__The problem__.
Every line below that contains the word "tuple" must be copied.

__Records from a data source__.
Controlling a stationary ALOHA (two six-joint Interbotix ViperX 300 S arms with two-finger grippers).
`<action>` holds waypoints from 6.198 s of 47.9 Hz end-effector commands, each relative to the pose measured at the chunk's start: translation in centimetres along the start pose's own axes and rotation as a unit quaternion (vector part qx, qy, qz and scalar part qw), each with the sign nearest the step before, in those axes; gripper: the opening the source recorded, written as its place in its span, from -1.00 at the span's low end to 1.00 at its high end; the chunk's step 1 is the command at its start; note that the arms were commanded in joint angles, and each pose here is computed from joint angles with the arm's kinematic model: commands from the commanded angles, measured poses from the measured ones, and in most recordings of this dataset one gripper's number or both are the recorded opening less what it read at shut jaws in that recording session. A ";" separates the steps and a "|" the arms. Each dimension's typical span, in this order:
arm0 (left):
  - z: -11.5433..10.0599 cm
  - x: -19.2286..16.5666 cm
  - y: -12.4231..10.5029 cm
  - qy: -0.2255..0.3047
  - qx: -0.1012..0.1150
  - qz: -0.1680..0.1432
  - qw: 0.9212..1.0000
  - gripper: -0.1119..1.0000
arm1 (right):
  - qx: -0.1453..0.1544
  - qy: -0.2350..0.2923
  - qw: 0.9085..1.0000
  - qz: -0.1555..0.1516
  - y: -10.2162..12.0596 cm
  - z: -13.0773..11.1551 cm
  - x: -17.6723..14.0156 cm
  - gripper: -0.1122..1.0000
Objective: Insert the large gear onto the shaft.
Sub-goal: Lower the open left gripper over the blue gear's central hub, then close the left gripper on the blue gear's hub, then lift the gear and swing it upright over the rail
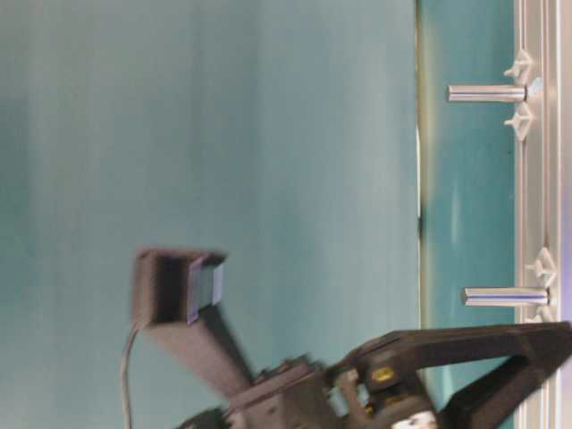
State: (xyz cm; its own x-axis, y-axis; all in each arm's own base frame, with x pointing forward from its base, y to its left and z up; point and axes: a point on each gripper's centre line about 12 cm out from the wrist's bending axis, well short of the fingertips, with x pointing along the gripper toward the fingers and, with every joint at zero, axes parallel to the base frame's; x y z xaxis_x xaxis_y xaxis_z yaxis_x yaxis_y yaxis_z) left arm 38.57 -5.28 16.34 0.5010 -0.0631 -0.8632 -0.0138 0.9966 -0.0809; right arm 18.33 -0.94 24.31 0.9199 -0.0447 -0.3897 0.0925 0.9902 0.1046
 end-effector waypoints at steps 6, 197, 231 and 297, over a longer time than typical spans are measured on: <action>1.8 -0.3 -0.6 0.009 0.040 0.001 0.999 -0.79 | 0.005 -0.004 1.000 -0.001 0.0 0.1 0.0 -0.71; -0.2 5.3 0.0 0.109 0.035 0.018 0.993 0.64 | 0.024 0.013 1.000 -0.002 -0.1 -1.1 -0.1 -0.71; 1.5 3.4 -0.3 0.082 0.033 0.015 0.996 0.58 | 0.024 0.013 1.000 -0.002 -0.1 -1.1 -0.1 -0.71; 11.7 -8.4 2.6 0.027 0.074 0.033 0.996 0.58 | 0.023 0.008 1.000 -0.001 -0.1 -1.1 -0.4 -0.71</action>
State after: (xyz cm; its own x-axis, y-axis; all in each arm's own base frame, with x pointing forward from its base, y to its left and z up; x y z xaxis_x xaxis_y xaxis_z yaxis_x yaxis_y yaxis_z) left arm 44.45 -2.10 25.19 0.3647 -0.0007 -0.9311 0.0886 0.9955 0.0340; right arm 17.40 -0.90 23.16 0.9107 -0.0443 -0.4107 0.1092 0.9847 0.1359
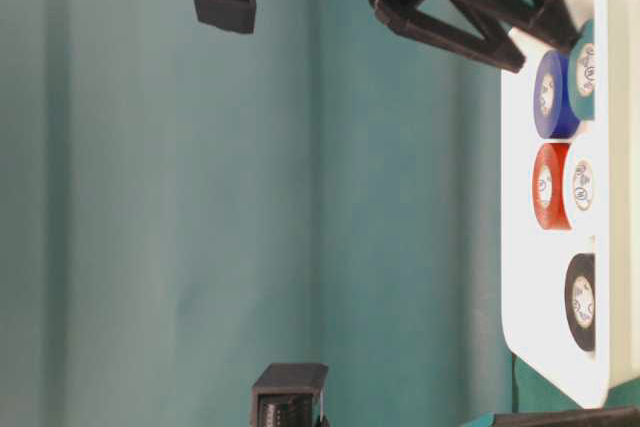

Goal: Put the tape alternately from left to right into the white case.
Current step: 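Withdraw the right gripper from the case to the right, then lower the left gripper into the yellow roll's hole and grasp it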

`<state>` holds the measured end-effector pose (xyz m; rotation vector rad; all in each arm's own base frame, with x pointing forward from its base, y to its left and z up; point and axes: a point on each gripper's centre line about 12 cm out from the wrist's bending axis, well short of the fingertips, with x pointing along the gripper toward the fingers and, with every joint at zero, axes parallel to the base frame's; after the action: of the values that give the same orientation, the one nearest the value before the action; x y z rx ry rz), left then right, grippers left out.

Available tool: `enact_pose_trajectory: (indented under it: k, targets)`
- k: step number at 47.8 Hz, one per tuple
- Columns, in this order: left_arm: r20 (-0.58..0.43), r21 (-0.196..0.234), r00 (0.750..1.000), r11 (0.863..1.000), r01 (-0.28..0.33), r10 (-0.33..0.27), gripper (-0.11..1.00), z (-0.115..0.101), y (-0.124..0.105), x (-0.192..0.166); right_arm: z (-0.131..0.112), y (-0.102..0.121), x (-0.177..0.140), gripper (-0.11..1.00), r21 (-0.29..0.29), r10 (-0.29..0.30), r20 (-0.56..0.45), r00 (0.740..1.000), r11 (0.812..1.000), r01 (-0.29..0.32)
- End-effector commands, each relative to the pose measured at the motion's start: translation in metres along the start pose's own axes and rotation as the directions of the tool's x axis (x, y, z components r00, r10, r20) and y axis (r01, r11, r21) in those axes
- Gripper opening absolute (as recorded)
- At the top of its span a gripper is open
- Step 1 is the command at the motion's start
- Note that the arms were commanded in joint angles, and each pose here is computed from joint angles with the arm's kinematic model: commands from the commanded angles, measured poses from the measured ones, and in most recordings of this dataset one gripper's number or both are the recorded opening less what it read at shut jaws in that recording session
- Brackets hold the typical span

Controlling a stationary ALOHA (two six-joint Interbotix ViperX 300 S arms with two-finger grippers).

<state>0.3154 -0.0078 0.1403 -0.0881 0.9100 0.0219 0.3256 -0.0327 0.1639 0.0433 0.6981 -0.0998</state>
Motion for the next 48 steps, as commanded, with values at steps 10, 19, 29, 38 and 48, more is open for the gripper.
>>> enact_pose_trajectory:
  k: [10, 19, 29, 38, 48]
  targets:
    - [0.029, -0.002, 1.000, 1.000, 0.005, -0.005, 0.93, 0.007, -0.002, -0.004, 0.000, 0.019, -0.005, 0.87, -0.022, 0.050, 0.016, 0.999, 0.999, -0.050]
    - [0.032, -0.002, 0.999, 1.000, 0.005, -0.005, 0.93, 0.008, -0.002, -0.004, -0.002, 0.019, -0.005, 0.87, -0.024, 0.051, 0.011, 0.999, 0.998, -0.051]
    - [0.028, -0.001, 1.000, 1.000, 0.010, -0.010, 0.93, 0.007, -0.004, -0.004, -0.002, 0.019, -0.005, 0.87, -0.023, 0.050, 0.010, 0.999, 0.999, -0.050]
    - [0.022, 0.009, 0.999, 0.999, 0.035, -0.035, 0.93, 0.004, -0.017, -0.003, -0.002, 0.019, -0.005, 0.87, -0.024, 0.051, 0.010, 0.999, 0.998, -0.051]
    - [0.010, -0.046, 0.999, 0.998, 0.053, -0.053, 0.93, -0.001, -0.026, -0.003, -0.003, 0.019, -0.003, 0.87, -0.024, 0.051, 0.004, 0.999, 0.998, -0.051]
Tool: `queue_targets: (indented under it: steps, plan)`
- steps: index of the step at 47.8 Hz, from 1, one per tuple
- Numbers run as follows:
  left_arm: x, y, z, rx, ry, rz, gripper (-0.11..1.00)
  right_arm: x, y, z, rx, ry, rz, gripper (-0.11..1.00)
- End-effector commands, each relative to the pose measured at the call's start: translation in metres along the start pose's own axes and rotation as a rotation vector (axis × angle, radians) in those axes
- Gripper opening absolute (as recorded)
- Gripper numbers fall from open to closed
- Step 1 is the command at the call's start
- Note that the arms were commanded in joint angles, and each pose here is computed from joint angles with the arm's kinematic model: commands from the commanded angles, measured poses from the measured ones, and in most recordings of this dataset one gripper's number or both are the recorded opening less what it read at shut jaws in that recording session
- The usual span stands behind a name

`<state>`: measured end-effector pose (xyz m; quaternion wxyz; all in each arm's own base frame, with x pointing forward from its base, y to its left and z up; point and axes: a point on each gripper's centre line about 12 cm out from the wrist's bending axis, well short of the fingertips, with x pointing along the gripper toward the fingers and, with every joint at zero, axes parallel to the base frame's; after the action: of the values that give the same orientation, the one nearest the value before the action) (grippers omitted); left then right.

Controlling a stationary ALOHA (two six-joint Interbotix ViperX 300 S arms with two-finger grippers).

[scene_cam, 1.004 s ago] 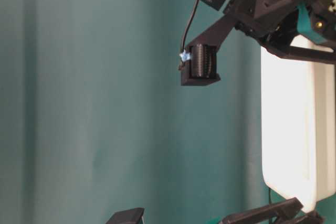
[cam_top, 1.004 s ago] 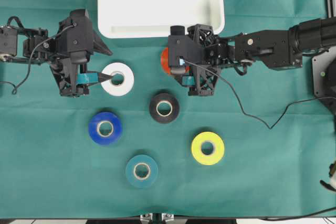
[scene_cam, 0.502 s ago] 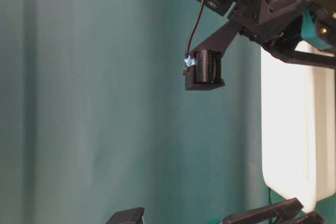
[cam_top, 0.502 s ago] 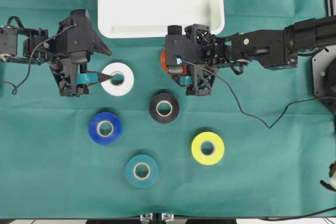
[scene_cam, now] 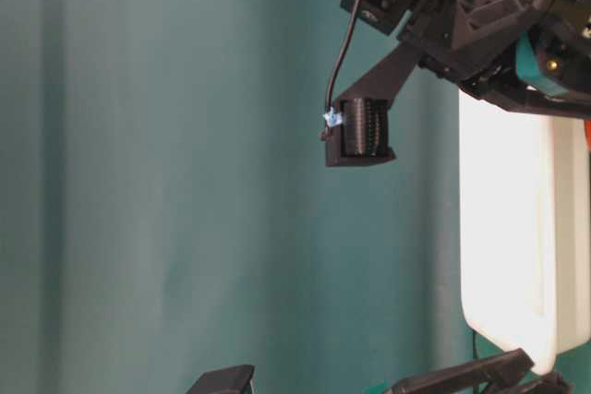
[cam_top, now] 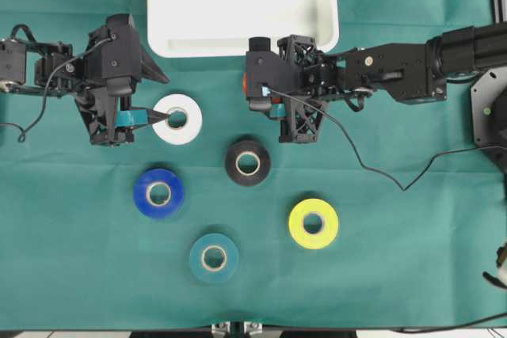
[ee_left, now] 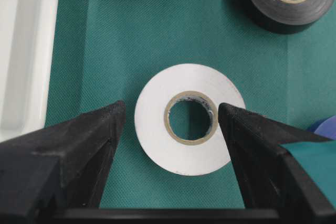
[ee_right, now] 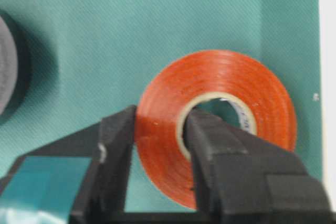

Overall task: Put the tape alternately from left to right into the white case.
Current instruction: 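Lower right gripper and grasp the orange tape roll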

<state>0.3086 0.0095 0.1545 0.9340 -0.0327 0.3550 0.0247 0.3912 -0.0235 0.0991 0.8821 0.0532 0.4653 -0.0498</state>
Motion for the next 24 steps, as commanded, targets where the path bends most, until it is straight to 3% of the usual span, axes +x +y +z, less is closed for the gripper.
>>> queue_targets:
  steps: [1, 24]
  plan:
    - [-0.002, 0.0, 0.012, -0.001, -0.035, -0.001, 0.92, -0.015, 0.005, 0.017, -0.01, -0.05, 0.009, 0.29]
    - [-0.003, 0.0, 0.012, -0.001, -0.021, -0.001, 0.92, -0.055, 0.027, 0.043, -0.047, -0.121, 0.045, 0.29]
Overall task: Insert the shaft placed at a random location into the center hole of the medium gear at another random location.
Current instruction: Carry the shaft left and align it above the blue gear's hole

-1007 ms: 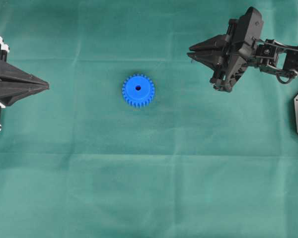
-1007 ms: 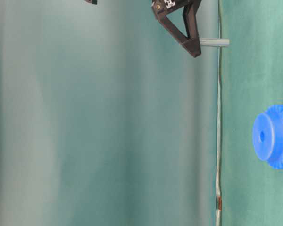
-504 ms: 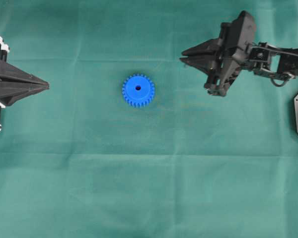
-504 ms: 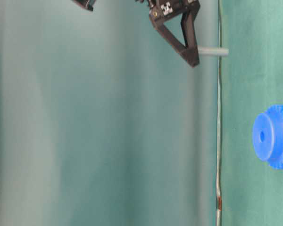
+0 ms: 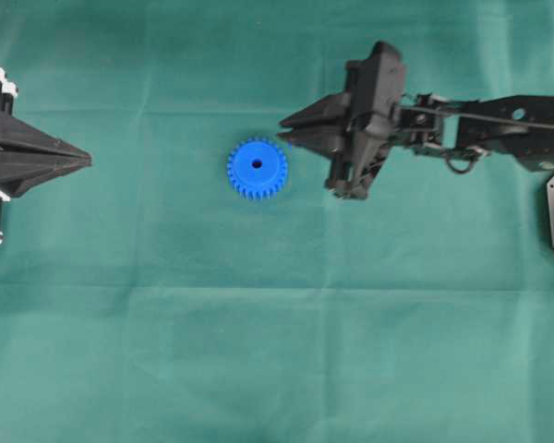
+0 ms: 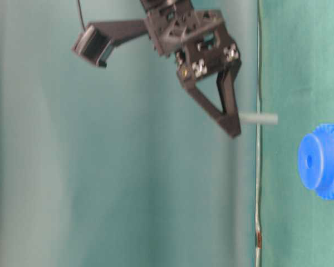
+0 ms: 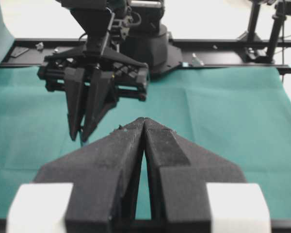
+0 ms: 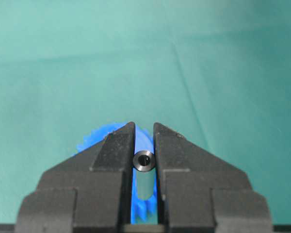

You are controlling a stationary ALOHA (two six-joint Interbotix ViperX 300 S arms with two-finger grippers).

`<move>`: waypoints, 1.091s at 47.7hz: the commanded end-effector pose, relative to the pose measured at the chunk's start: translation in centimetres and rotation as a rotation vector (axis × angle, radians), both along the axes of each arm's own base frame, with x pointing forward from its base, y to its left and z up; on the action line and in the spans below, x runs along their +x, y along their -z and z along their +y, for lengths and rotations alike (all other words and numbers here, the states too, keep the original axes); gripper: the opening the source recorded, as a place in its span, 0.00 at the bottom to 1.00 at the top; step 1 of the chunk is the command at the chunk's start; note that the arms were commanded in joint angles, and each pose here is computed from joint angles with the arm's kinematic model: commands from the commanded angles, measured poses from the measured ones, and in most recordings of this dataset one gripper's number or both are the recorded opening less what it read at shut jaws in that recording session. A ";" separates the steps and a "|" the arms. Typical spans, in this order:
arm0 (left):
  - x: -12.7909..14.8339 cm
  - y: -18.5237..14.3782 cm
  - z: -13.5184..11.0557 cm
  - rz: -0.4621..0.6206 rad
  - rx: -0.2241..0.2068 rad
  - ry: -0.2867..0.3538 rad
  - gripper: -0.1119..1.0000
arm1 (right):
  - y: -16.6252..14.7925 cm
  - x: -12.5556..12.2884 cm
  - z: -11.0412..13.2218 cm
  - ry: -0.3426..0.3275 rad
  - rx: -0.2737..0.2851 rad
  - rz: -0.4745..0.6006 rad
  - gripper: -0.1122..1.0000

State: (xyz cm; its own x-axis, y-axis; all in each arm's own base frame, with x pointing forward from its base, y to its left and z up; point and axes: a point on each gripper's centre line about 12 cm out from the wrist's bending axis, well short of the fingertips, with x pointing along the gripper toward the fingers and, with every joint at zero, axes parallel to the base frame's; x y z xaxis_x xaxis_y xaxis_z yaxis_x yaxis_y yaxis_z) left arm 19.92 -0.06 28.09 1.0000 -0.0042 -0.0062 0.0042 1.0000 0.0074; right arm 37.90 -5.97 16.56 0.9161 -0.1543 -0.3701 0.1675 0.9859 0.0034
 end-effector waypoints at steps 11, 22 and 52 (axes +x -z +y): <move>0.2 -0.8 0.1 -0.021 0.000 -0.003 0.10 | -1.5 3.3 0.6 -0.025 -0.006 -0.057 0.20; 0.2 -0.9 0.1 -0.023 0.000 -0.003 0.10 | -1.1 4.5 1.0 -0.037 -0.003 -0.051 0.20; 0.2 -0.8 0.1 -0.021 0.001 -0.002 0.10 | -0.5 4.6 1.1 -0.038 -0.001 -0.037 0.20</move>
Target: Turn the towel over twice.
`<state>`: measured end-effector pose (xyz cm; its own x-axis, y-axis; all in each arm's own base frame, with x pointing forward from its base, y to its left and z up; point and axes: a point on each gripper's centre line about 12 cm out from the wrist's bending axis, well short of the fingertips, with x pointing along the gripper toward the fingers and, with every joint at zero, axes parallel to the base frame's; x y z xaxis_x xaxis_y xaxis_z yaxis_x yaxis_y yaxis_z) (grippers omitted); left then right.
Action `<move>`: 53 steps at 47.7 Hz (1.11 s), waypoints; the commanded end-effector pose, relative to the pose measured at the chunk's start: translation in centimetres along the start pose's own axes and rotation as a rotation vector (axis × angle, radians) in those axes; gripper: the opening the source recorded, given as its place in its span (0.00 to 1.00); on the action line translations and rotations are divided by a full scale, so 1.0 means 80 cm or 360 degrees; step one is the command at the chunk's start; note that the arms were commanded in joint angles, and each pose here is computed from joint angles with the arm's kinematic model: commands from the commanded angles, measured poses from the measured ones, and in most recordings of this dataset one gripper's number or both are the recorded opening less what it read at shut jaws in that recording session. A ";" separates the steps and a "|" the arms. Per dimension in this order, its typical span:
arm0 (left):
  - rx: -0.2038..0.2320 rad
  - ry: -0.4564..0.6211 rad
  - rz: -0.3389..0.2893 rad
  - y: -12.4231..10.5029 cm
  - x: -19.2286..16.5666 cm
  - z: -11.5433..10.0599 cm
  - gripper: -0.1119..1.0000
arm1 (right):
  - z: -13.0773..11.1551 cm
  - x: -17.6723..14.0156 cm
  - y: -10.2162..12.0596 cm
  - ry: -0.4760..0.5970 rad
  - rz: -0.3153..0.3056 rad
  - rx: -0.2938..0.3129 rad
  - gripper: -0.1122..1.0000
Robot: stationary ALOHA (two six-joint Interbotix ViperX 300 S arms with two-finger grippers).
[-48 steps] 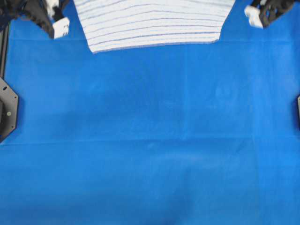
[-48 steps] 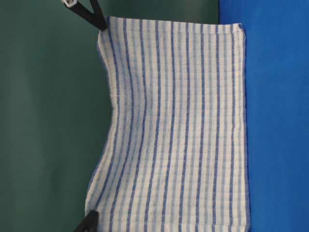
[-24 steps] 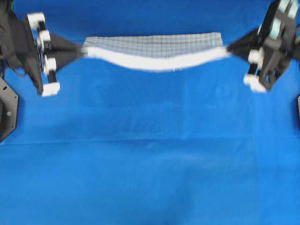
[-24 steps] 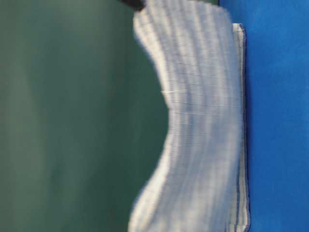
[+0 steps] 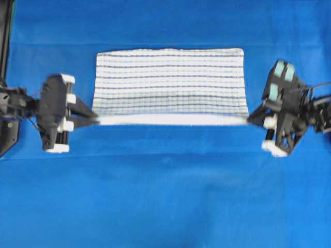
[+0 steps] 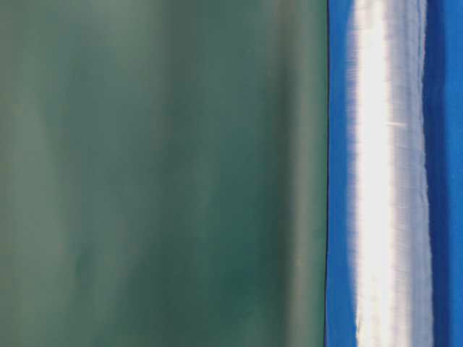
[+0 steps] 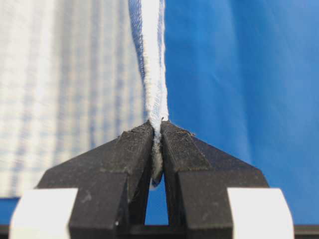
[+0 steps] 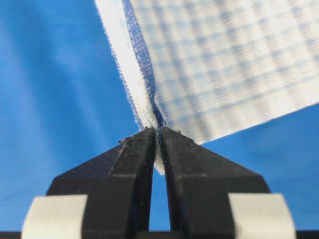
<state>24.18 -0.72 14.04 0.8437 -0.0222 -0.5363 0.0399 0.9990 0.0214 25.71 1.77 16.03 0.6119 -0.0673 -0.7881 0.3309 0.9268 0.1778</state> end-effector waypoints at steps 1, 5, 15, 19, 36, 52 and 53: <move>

__Task answer__.
- k: step number at 47.8 Hz, one per tuple
- steps: index of the step at 47.8 Hz, from 1, one per tuple

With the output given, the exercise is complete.